Bass H N, Sparkes R S, Miller A A
Clin Genet. 1979 Sep;16(3):163-8. doi: 10.1111/j.1399-0004.1979.tb00986.x.
An isochromosome for the long arm of chromosome number 18 - 46,XY,i(18q) - was found in an infant who had features of both trisomy 18 and 18p- syndromes. Findings compatible with trisomy 18 included postmature delivery, prominent occiput, severe congenital heart disease, overlapping fingers, and rocker-bottom feet.
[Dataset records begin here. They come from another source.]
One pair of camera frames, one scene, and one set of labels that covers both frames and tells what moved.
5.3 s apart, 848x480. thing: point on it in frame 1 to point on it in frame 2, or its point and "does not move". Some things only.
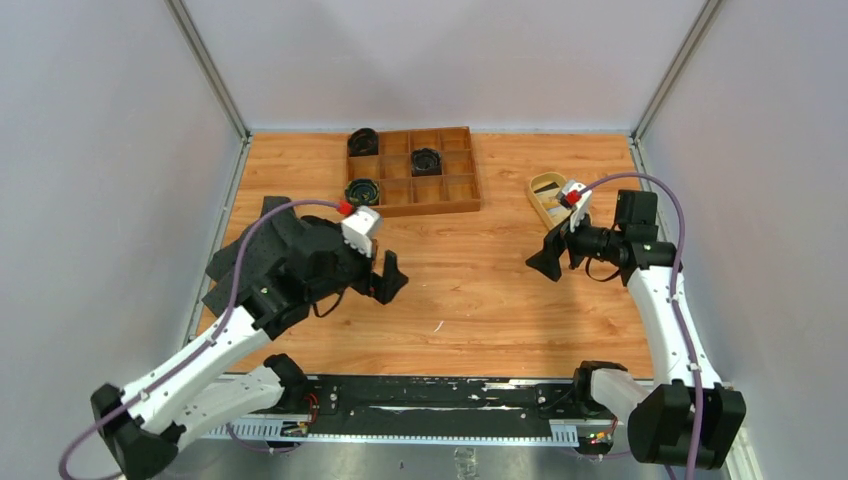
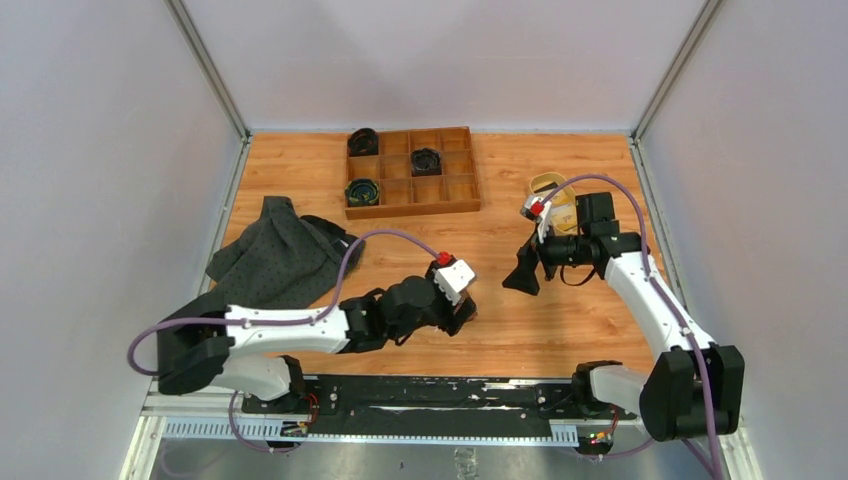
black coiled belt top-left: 363,142 does not move
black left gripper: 381,286 to 449,321
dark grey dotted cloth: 275,285 does not move
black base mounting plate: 439,401 does not move
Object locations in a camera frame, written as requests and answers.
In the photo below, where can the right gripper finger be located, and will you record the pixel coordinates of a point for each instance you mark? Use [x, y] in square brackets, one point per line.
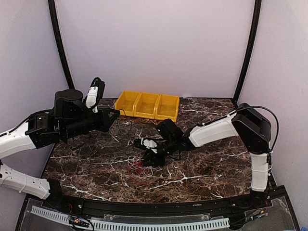
[151, 158]
[138, 143]

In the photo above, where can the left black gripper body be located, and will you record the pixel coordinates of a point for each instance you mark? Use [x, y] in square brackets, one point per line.
[79, 127]

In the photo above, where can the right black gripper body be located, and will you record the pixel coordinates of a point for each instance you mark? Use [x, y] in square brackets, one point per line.
[171, 147]

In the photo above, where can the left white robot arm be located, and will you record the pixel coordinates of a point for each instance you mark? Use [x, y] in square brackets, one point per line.
[71, 116]

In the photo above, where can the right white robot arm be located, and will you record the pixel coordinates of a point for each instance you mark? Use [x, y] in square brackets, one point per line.
[245, 122]

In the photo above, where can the left yellow plastic bin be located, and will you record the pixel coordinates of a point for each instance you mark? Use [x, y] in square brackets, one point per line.
[127, 103]

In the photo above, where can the yellow plastic bin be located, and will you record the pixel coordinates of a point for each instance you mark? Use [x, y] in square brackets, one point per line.
[127, 103]
[145, 105]
[167, 107]

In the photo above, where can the middle yellow plastic bin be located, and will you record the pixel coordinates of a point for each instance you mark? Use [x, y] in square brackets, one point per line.
[145, 105]

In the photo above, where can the right yellow plastic bin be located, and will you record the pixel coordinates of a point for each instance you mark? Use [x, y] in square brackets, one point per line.
[167, 107]

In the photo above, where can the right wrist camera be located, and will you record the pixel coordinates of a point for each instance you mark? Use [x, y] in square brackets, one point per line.
[169, 130]

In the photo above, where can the black front rail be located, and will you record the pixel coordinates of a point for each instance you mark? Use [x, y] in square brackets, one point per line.
[96, 208]

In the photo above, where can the right black frame post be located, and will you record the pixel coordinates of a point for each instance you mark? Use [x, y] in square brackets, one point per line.
[249, 51]

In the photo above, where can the black frame post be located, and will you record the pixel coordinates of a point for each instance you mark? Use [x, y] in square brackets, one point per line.
[249, 51]
[59, 43]

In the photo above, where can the white slotted cable duct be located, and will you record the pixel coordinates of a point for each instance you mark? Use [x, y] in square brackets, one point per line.
[125, 223]

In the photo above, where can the left black frame post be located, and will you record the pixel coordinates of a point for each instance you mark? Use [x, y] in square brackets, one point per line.
[59, 43]

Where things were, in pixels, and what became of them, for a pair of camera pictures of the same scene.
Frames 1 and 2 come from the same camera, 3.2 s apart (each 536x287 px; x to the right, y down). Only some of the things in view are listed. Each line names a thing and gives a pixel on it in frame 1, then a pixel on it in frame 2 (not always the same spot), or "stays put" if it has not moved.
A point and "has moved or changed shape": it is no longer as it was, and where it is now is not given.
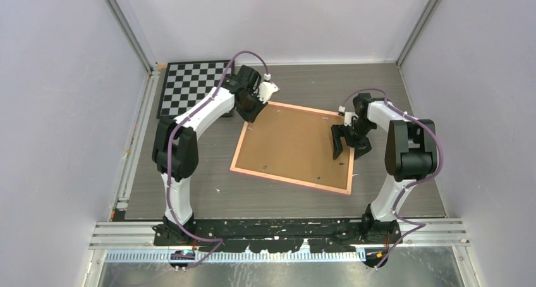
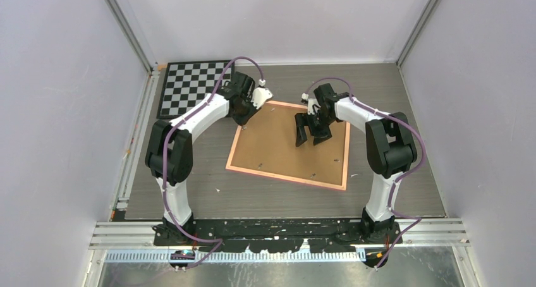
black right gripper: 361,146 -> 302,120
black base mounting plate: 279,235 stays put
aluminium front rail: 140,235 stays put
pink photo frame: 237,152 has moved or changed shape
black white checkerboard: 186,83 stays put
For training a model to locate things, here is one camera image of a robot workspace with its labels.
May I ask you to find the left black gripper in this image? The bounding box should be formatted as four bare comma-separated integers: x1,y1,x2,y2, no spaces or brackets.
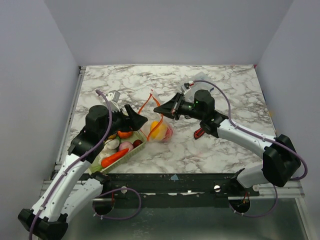
100,104,148,141

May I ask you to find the red bell pepper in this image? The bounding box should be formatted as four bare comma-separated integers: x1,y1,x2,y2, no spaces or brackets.
162,126,174,142

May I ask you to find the clear zip top bag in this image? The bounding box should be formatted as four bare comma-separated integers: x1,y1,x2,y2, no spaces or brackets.
138,89,174,143

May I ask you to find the yellow bell pepper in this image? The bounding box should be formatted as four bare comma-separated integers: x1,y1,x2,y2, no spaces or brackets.
149,121,167,141

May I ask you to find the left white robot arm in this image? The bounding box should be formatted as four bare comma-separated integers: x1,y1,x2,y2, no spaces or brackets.
18,104,148,240

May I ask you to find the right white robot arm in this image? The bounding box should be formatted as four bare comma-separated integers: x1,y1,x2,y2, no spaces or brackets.
154,90,301,196

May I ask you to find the green plastic basket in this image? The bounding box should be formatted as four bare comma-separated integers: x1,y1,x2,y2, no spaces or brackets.
87,130,147,174

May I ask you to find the small orange pumpkin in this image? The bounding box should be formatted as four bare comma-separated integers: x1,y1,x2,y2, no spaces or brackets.
117,131,133,139

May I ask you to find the dark red plum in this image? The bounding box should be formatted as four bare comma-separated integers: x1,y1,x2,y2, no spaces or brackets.
132,139,143,148

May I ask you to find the pink purple onion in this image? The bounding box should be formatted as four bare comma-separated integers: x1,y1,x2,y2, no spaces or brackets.
118,141,134,152

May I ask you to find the white mushroom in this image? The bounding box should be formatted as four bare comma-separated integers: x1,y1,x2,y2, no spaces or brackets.
104,138,120,150

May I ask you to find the red black utility knife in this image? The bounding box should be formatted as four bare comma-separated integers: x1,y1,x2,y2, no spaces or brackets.
193,128,205,140

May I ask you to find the white garlic bulb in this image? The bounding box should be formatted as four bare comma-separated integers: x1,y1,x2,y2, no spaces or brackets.
100,147,117,158

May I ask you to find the orange carrot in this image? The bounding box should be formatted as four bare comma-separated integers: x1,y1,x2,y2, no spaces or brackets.
101,148,129,168

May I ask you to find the clear plastic parts box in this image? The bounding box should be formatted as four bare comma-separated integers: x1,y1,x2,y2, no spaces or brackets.
192,72,210,81

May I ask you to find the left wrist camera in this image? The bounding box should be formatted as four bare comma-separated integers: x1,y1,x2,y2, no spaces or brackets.
105,90,121,113

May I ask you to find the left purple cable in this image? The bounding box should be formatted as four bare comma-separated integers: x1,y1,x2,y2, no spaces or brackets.
28,89,142,240

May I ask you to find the purple cable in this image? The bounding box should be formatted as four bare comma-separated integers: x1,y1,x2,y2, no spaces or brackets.
28,89,142,240
191,79,309,218

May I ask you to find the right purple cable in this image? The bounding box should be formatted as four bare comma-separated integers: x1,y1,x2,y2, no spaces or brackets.
191,79,309,218

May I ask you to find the aluminium frame rail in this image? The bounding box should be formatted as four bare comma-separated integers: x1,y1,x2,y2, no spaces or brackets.
39,65,87,198

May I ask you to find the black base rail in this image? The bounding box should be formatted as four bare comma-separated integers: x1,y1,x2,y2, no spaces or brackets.
51,169,261,208

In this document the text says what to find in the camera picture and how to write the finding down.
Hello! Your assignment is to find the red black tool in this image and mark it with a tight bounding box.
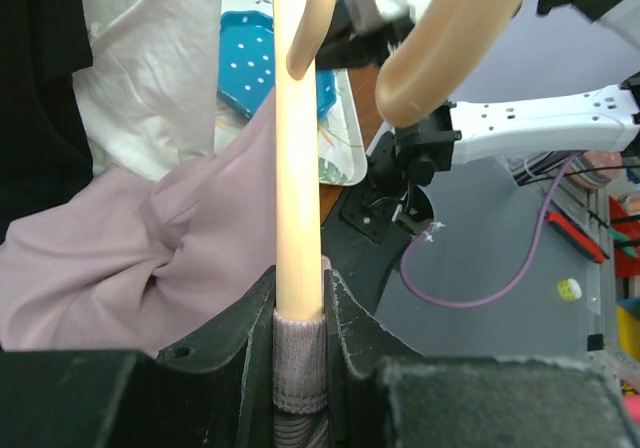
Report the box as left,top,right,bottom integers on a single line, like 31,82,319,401
545,210,609,264

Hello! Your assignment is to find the yellow tape roll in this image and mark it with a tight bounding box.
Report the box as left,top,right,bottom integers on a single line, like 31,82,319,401
557,278,583,302

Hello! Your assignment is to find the floral tray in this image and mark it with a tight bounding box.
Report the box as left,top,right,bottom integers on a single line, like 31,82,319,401
216,0,367,186

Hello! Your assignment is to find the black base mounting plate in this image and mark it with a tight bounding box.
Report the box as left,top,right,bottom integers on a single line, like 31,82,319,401
321,131,434,313

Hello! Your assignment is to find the blue dotted plate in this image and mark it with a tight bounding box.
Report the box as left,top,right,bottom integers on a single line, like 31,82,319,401
215,10,339,119

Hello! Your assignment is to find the beige hanger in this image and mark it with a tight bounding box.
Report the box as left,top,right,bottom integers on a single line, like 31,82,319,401
272,0,522,322

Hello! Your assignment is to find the white tank top right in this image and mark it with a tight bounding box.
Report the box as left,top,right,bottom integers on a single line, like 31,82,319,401
73,0,221,181

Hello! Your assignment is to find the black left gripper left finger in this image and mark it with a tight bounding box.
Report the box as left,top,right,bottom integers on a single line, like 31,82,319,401
157,266,276,447

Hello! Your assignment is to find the black tank top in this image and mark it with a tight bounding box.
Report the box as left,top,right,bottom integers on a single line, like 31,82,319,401
1,0,93,230

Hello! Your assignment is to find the pink tank top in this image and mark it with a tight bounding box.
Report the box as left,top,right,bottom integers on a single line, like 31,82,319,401
0,87,334,448

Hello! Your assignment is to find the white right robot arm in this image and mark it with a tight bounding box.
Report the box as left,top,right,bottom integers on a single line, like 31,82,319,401
319,0,639,447

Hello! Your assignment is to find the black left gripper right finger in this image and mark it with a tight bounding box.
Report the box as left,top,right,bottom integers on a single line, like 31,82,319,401
324,269,422,447

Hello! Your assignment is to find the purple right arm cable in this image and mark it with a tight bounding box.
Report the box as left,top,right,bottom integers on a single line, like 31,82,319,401
399,152,581,309
Those of 18p- syndrome, which frequently resembles Turner syndrome, were downward obliquity to the palpebral fissures, short, webbed neck, low posterior hairline, and widely-spaced nipples. The infant died of heart failure at 3.5 months of age. Parental karyotypes were normal.
在一名具有18三体综合征和18p-综合征特征的婴儿中发现了18号染色体长臂等臂染色体——46,XY,i(18q)。与18三体综合征相符的表现包括过期产、枕部突出、严重先天性心脏病、手指重叠和摇椅底足。18p-综合征的表现常类似于特纳综合征,包括睑裂向下倾斜、短颈且有蹼、后发际线低和乳头间距宽。该婴儿在3.5月龄时死于心力衰竭。父母的核型正常。